Solo uno studio approfondito dei discorsi e delle modifiche agli statuti, messi a confronto con le precedenti assemblee, potrà comunque aiutare a cogliere la portata di cambiamenti sia pur piccoli, e soprattutto la direzione di marcia da essi suggerita. Tenendo sempre presente che la rotta di un bastimento non si corregge con una grande virata, ma con dei piccoli tocchi.

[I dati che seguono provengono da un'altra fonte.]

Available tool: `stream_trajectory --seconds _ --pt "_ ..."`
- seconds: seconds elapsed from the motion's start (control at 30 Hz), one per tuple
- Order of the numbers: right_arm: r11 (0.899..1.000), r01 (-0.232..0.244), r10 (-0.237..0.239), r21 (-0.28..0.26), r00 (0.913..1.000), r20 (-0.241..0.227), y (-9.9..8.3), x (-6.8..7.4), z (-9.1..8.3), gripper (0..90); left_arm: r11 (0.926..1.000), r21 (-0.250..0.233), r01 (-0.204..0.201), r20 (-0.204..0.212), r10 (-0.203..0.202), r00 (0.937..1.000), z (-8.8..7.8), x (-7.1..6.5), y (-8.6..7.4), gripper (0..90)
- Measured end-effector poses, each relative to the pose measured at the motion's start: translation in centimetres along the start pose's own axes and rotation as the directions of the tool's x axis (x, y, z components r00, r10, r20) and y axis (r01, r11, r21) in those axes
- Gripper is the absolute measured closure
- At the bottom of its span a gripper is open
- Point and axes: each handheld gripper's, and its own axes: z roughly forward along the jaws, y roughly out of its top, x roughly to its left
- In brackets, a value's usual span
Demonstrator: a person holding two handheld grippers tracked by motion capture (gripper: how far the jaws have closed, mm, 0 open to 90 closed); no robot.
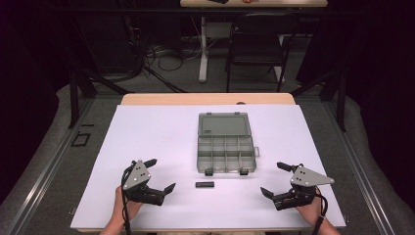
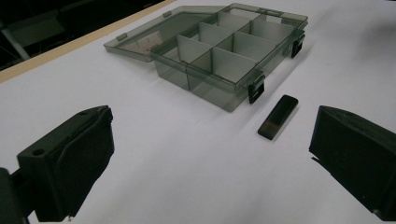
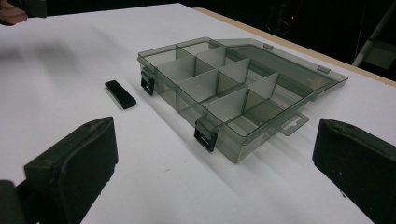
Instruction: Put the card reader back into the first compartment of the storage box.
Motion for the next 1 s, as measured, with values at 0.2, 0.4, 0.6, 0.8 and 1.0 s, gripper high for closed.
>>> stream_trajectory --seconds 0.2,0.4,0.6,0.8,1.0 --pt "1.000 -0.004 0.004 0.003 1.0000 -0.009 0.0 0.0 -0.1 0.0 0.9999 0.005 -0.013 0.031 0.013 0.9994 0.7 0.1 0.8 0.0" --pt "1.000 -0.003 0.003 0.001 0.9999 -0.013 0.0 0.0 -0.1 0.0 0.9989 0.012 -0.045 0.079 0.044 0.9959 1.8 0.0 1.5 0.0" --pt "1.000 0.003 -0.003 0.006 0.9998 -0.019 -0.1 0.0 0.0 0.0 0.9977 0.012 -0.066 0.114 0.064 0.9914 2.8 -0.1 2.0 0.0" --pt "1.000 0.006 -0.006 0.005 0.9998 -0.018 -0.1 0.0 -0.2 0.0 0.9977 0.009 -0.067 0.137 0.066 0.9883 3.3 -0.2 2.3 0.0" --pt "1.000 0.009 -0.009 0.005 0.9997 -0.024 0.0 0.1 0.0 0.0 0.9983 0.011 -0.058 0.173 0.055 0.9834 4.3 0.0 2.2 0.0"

Il principio di indipendenza era storicamente alla base di tutta la politica religiosa cinese e delle strutture dei vari organismi (Sara, Ap, Assemblea dei rappresentanti cattolici cinesi). Chiedere che il principio di indipendenza fosse abolito del tutto a priori, prima di iniziare ogni tipo di dialogo, sarebbe stato utopico. Era questa l’intuizione espressa già nella Lettera di Papa Benedetto XVI ai cattolici cinesi del 2007, dove il Vescovo di Roma, dopo aver esposto la dottrina cattolica e aver detto quello che nei principi degli organismi patriottici appare incompatibile con la dottrina cattolica, aveva comunque espresso la diponibilità a dialogare con le autorità cinesi «per risolvere alcune questioni riguardanti sia la scelta dei candidati all’episcopato sia la pubblicazione della nomina dei Vescovi sia il riconoscimento — agli effetti civili in quanto necessari — del nuovo Vescovo da parte delle Autorità civili» ( n.9 ). È quello che sta succedendo adesso, mentre Papa Francesco suggerisce a tutta la Chiesa che i piccoli passi aprono processi, che «il tempo è superiore allo spazio» e che questo principio «permette di lavorare a lunga scadenza, senza l’ossessione dei risultati immediati. Aiuta a sopportare con pazienza situazioni difficili e avverse, o i cambiamenti dei piani che il dinamismo della realtà impone» (Evangelii gaudium, 223).